DANSE

Androcéphale

PSiyoub Abdellah
@16 Fév 2012

Avec Androcéphale, essai chorégraphique sur une partition de Satie, Jesus Sevari continue son parcours singulier dans le paysage dansé contemporain. Sa présence labile donne corps à une écriture exigeante porteuse d'une belle maturité.

Ceux qui ont eu la chance d’assister à Childe dans la salle ronde de la Condition des Soies — Festival d’Avignon 2010 — se souviennent de la fouille précise menée par la chorégraphe chilienne. Jesus Sevari pratique un mouvement virtuose, capable d’une multitude de détails mais aussi d’explosions de force et de distorsions. A des postures classiques, elle ajoutait une cassure d’articulation, une expression ou un souffle qui donnait une coloration baroque à l’ensemble.
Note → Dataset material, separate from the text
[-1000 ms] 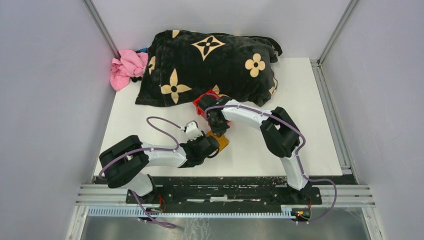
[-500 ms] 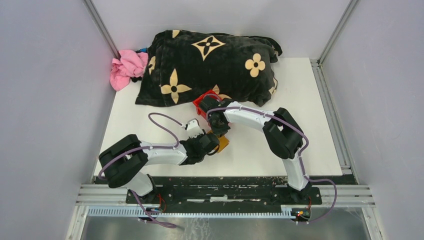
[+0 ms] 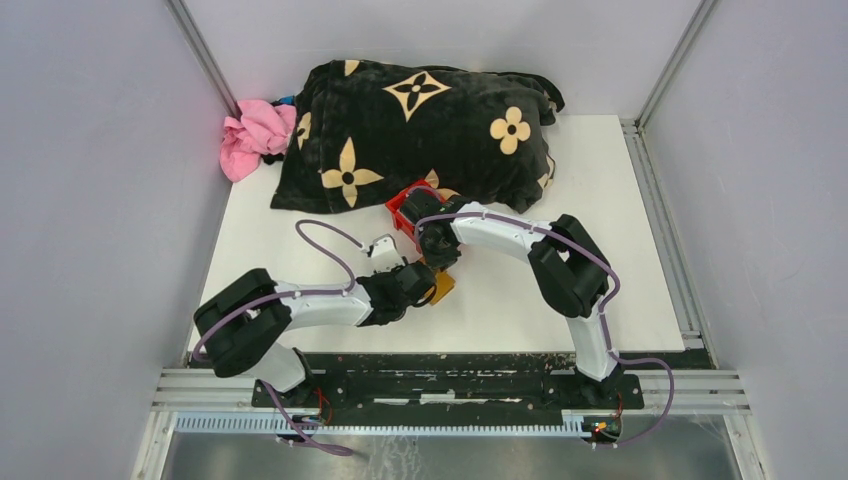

Chaque geste était mené jusqu’à son terme et sa présence puissante s’appuyait tout à la fois sur une extrême écoute et une écriture précise.

Androcéphale, soit «chimère à tête d’homme», s’empare de l’Ennui comme état d’âme et de disponibilité pour l’amener tout près du temps retrouvé décrit par Marcel Proust. Baignée dans la partition de Vexations d’Eric Satie diffusée en boucle pendant 43 minutes, la danseuse agence un ensemble de modules qui s’enchaînent et se répondent tout en s’altérant à chaque reprise. La complexité de la partition et de son interprétation est littéralement sidérante. Chaque fragments du corps entre en jeu et l’œil s’attache au pied qui se dépose, à une jambe qui se déplie ou à un poignet qui se casse juste un peu plus fort que la fois précédente.

Soutenue par la scénographie de Yann Lebras, roches blanches disséminées sur le plateau, Jesus Sevari fait exister tour à tour les ailes cassées d’un grand oiseau marin, les regards mutins, la marche du pingouin, le sommeil de l’enfance et les grimaces qui tournent à l’émotion. Elle dépose son corps sur les rochers ou fait naître un mouvement de son souffle, elle alterne lignes de force et relâchés profonds sans jamais jouer faux. L’étrangeté naît sans doute de la fusion entre la précision quasi mécanique de la partition et la répétition subtilement troublée. Le temps semble déplié, il se dilate et se referme aux rythme des métamorphoses qui conduisent la danseuse de la fragilité au corps glorieux, de la séduction au visage déformé et au corps animal.

Chargée de référence, contenue dans une écriture ciselée et mathématiques, la danse de Jesus Sevari parvient à demeurer libre et libératrice. Elle dé-figure le corps, dématérialise le temps et n’hésite pas à utiliser sa forte capacité à incarner pour agir sur la perception du spectateur. Avec Androcéphale, elle affirme son écriture et confirme son talent. A suivre.